I can't help but want OOP for situations where encapsulation is helpful. Creating boundaries around code with similar level of abstraction is useful. The opposite is what we have in Typescript - every file is a bag of functions and data with no clear distinction between parts that may do file IO and business logic.
After re-reading my whining, maybe this is more of a "Tell HN". lol.
I've found that OOP has too many footguns and becomes a nightmare to debug. in contrast, I find that e.g traits in Rust (insert equivalent for your language of choice here, I'm aware Rust isn't the only one with it) are a much cleaner fit. I'm not really sure what the official term is, but I refer to it as Composition-based programming. It sits in a perfect middle ground of being object-oriented-ish without letting people go hog wild.
This all said, I find codebases that use only "functions & data" to be very cumbersome as well. We have patterns for encapsulation that have kind of gotten thrown out the window over the years and it's frustrating. Too many of these codebases feel like they have an inadvertent bus factor of one due to the code being so un-encapsulated, and it's one or two people who really know how it all works.
(As a side note, I never got the hate for JS classes - I know they don't behave like true classes in other languages, but I considered that a plus. React was 100x more approachable with them.)

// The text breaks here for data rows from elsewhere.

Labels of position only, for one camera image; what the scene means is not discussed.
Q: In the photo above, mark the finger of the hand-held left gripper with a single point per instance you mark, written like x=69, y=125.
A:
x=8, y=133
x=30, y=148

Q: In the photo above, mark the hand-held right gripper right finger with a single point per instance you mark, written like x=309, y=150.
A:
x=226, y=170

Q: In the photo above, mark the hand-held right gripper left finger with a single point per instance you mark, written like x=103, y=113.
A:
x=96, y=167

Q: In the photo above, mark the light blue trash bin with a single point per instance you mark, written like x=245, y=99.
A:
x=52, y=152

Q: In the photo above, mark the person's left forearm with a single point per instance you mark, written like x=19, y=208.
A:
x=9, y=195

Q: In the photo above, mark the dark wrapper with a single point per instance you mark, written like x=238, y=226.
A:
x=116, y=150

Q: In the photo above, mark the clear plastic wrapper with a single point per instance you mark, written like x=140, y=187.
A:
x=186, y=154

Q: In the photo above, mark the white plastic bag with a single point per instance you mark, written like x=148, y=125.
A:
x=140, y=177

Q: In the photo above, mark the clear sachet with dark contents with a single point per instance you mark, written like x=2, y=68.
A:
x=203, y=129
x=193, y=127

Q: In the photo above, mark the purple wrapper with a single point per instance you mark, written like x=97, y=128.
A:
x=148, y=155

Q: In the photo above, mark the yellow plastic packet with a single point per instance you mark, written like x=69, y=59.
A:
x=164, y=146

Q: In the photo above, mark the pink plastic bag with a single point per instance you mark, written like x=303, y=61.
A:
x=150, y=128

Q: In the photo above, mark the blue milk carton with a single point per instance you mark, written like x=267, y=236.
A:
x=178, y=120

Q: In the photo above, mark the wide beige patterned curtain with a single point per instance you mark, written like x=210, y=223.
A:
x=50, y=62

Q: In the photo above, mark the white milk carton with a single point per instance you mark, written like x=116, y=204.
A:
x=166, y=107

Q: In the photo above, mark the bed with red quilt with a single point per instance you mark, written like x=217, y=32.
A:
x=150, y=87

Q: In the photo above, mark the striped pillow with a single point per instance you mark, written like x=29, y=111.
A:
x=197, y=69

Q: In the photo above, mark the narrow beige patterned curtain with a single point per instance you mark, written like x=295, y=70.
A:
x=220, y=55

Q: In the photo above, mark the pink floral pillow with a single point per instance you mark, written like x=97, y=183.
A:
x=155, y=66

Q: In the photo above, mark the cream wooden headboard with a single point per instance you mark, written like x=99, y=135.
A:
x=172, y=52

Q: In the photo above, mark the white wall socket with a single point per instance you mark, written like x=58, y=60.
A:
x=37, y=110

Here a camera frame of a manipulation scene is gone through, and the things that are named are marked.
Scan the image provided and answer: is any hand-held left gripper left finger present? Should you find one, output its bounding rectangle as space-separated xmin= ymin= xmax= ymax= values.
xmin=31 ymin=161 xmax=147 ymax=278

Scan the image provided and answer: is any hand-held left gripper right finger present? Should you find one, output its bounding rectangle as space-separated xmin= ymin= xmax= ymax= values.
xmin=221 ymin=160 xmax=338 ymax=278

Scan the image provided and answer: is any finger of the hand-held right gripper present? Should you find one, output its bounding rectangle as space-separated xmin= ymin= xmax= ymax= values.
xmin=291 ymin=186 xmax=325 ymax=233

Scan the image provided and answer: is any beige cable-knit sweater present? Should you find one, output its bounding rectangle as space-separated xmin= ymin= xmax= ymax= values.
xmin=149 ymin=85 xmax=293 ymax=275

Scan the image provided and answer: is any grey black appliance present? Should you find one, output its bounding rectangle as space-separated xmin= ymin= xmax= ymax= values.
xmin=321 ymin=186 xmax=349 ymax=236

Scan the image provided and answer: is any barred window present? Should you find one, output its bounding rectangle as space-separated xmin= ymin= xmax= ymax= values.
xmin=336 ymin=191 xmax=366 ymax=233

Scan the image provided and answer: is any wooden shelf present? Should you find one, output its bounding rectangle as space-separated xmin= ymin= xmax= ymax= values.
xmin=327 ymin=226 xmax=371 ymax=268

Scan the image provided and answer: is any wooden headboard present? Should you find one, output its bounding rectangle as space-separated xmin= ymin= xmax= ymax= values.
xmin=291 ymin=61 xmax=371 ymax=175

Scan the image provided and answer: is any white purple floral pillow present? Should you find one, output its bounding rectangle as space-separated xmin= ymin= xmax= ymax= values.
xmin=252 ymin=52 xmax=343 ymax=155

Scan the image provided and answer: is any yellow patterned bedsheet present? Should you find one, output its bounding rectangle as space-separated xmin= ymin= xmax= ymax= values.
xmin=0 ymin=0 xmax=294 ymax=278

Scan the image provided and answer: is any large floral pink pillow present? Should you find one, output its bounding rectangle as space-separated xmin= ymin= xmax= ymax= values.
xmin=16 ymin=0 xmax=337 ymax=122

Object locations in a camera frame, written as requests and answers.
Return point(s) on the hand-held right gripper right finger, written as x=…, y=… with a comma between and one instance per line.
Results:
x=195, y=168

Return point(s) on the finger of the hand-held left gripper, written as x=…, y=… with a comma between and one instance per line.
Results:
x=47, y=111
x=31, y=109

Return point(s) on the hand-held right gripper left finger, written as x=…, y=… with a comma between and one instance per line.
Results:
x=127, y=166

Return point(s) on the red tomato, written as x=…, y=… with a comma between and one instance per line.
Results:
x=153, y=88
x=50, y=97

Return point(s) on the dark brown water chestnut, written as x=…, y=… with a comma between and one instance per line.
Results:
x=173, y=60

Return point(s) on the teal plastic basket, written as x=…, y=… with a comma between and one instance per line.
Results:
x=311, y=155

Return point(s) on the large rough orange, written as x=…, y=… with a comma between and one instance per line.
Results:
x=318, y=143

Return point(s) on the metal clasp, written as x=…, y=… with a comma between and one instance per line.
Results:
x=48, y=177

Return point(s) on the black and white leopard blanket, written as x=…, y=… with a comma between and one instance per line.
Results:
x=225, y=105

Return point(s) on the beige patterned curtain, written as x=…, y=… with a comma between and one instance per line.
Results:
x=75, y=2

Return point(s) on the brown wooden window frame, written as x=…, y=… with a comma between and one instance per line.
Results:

Personally, I have often found that once you try to scale complexity much past the canonical "Student is-a Person" example, it's extremely difficult to avoid violating SOLID principles, and things turn to a big ball of mud pretty quickly.
This is mostly due to inheritance being way overused. Even the initial creators of OOP stated "prefer composition over inheritance" [1], but this seems to get forgotten more often than not. Couple this with Javascript's well known issues with the "this" keyword, and you've got a recipe for disaster.
I avoid the OOP "pillar" of Javascript [2] for these reasons, plus the fact it just isn't required - I never wonder whether the caller has messed with "this", never need to use "bind", etc. etc. "Scoping by function" is a concept I'll blog about sometime soon.
[1] - https://en.wikipedia.org/wiki/Composition_over_inheritance [2] - https://medium.com/javascript-scene/the-two-pillars-of-javas...
We have some React class components in our system. People who are < 3 years into their career don't like them as they've been told they are complicated and generally considered harmful. Over time, these people tend to come around and realize that class components can be very useful for more complex components.
On the other hand, functional programming had the right mathematical idea. No one needed object oriented mathematics, and there's no object oriented physics. (At least, not in any way that's dialectically useful to me in this moment.)
I think the proper place is a healthy middle ground, with capability for both to be mixed and matched as needed.
you get a clear boundary around useful modules when you have good design. you get clear distinctions with good naming and organization practices.